Es la fragilidad
de la vida la que siempre me empujó a más, la que me llevó a que nunca bajara
los brazos por más que desde el norte vinieran degollando ceibos. Porque es la
vida, hermano, como el grito de esta vela: palabra de luz y de calor, un punto
vivo que siempre está dibujando un nuevo contorno. Es también la palabra de
fuego. Hay un desgarrón a cada estocada del viento: no sabe de un día de
ausencia. La llama tiembla, duda, se estremece, sueña, parece que se muere, que
ya no quiere ni un minuto más sobre la frontera. Cuidado, el abismo que
acompaña a la existencia está siempre a la mano, es una sombra atenta a los
paisajes. La fragilidad, la finitud acecha. Sin embargo, muchas veces, la
cintura de la llama se las arregla y sigue el baile durante tres minutos más, y
hace esquina, y vuelve a presentar batalla en el barrio que la vio nacer. La
vida es una vela encendida que pasa de una mano a otra: el tiempo de viaje, el
tránsito entre las señales de nuestros días y el aroma de nuestras almas. Si mañana
no voy a estar, así me dije siempre, debo trabajar la llama de este empeño.

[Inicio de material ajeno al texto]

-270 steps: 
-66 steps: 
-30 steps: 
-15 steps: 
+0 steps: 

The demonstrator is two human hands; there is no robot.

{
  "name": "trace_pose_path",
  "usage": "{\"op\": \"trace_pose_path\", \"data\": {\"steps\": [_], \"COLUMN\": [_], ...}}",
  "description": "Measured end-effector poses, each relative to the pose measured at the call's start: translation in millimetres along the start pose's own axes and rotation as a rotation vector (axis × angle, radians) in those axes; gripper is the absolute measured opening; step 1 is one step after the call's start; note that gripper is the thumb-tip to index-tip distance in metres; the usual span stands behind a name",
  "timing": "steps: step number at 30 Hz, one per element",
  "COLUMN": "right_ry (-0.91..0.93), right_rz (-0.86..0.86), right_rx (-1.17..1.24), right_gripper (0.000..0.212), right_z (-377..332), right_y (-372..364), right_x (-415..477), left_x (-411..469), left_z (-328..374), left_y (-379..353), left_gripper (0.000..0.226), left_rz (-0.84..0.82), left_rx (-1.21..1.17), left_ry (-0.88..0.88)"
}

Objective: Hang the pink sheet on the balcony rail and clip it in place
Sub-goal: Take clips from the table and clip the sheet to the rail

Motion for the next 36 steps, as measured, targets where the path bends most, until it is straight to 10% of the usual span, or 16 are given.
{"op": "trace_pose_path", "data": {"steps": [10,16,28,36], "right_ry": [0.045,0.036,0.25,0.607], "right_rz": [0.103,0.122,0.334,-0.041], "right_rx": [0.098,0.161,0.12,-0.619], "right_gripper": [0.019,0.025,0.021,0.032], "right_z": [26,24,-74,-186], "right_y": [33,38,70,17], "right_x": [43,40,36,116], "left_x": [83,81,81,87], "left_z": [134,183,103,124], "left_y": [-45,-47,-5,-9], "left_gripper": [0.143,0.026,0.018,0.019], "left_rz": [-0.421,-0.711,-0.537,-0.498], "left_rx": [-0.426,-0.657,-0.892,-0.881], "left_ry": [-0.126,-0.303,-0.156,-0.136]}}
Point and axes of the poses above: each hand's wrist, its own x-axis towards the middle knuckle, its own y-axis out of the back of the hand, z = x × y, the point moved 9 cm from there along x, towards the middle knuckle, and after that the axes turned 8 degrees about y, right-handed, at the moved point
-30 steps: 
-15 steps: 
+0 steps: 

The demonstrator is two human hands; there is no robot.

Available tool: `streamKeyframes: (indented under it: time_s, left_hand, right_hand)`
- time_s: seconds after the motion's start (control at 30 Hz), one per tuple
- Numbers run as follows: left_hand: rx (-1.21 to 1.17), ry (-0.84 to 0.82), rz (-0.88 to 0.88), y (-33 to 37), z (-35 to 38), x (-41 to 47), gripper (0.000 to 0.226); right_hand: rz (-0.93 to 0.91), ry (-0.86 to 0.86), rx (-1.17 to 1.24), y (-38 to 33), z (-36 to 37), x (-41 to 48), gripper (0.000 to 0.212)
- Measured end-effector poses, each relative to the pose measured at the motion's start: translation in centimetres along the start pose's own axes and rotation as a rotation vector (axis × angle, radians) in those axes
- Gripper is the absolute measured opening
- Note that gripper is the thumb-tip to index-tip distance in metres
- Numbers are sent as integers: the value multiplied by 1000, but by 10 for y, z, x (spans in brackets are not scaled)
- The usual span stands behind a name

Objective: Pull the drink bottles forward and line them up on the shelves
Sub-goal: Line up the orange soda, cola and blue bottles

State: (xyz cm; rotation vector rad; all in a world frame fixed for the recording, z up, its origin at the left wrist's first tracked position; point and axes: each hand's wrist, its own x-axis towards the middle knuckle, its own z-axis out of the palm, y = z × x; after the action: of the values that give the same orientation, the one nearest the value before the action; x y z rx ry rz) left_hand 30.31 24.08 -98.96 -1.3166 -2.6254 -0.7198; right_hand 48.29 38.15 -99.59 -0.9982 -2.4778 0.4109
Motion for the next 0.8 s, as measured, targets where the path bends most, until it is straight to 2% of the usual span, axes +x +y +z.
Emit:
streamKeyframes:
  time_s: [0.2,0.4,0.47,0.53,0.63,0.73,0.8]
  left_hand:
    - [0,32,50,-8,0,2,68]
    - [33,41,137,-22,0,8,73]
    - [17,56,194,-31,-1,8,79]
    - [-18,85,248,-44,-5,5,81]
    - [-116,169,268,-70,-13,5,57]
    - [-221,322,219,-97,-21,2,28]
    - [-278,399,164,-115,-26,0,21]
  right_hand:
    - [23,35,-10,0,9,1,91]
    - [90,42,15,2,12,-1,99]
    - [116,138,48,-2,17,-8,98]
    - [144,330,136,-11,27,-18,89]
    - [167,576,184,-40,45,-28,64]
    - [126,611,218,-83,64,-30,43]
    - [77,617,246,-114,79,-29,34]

Entonces pude arder hasta el grito y la despedida. Y corrí el riesgo de mirar
más allá, porque estaba vivo, porque tenía una idea: rendir homenaje a cada
centímetro de la cuerda, la que nos acomoda el aliento necesario para
levantarnos cada mañana. Lo hice cada vez: desperté y abrí los ojos, como lo
hace cualquiera que siente el empuje. Me levanté rápido, lavé mi cara y me
encontré en el espejo. Pensé: está bien, estuvo bien. Esta vela se puede apagar
cuando nazca el silbo del último viento.